Not everyone prefers to use Wine. But, if you have a favorite app/service that is not yet available for Linux, you can try Wine in order to run Windows apps or games.
For those who are not aware of Wine, it’s a software that lets you run Windows-only applications and games on Linux. Want iTune on Linux, Wine is your best bet.
Don’t get too excited. You cannot run all Windows-only software and games flawlessly with Wine. Some software works fine while some won’t start at all or crash way too often.
Even though Wine isn’t perfect – it is making some significant improvements. At least it tries to provide you with a way to use the popular Windows applications that are not available for Linux.
Wine 4.0 stable release has officially landed and you can get started installing it.
What’s New in Wine 4.0?
The key changes that comes with Wine 4.0 as stated in its official announcement are:
- Vulkan support.
- Direct3D 12 support (Direct3D 12 support requires the vkd3d library, and a Vulkan-capable graphics card).
- Game controllers support.
- High-DPI support on Android.
So, this is a very imporant list of upgrades – atleast if you are gamer, Vulkan support and Direct3D 12 support is a big deal. Although, you need a GPU which supports that.
Also, some useful Direct3D 10 and 11 features have been implemented, they are:
- Multi-sample textures and views, as well as multi-sample resolves.

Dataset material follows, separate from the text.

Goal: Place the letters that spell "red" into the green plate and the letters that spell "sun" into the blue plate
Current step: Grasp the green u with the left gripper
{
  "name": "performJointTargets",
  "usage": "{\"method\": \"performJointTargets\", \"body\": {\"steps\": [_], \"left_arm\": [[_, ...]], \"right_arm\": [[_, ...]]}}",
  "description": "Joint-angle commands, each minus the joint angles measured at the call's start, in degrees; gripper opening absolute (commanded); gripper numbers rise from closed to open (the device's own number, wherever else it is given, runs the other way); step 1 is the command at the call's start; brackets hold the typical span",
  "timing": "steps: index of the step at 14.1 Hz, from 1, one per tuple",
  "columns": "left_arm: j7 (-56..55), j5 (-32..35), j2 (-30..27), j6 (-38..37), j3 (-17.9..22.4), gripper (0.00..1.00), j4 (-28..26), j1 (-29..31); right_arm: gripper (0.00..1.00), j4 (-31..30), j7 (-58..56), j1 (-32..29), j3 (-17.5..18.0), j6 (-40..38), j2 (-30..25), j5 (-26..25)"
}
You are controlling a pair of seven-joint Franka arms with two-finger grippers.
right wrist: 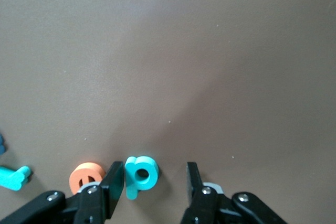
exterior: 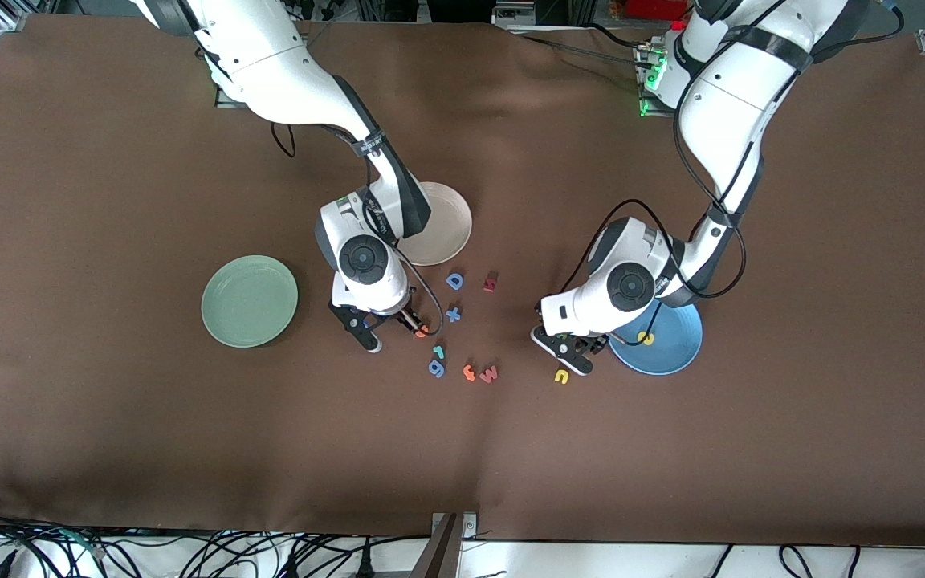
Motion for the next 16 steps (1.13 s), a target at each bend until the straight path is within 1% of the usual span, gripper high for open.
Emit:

- Per-sample fragment shading.
- Support for 1D textures.
- Draws without render target views or depth/stencil views.
- Multiple viewports and scissor rectangles per draw.
- Depth clipping control.
- Depth bias clamping.
- Stream output without geometry shaders.
- Several more capability queries.
- Several more resource formats.
For the complete list of new features and changes, you should check out the changelog.
How to install Wine 4.0 on Ubuntu and Linux Mint
Note: If you have Wine installed before, you should remove it completely to avoid any conflict (as you wish). Also, the WineHQ key repository key was changed recently, you should refer to its download page for additional instructions on that according to your Linux distribution.
The source for Wine 4.0 is available on their official website. You can read more about building wine in order to make it work.
You can install Wine 4.0 on Ubuntu using these commands.
Download the official Wine repository key first:
wget -nc https://dl.winehq.org/wine-builds/winehq.key
Now add this key:
sudo apt-key add winehq.key
Important step: Check Ubuntu version first.
If you are using Ubuntu 18.04 or Linux Mint 19.x, use this command to add the repository:
sudo apt-add-repository 'deb https://dl.winehq.org/wine-builds/ubuntu/ bionic main'
If you are using Ubuntu 18.10, you should use this command:
sudo apt-add-repository 'deb https://dl.winehq.org/wine-builds/ubuntu/ cosmic main'
For Ubuntu 16.04 and Linux Mint 18.x series, you can use this command:
sudo apt-add-repository 'deb https://dl.winehq.org/wine-builds/ubuntu/ xenial main'
Now that you have added the correct repository, you can install Wine 4.0 using this command:
sudo apt update && sudo apt install --install-recommends winehq-stable
Wine 4.0 release is definitely an impressive upgrade after several weekly release candidates.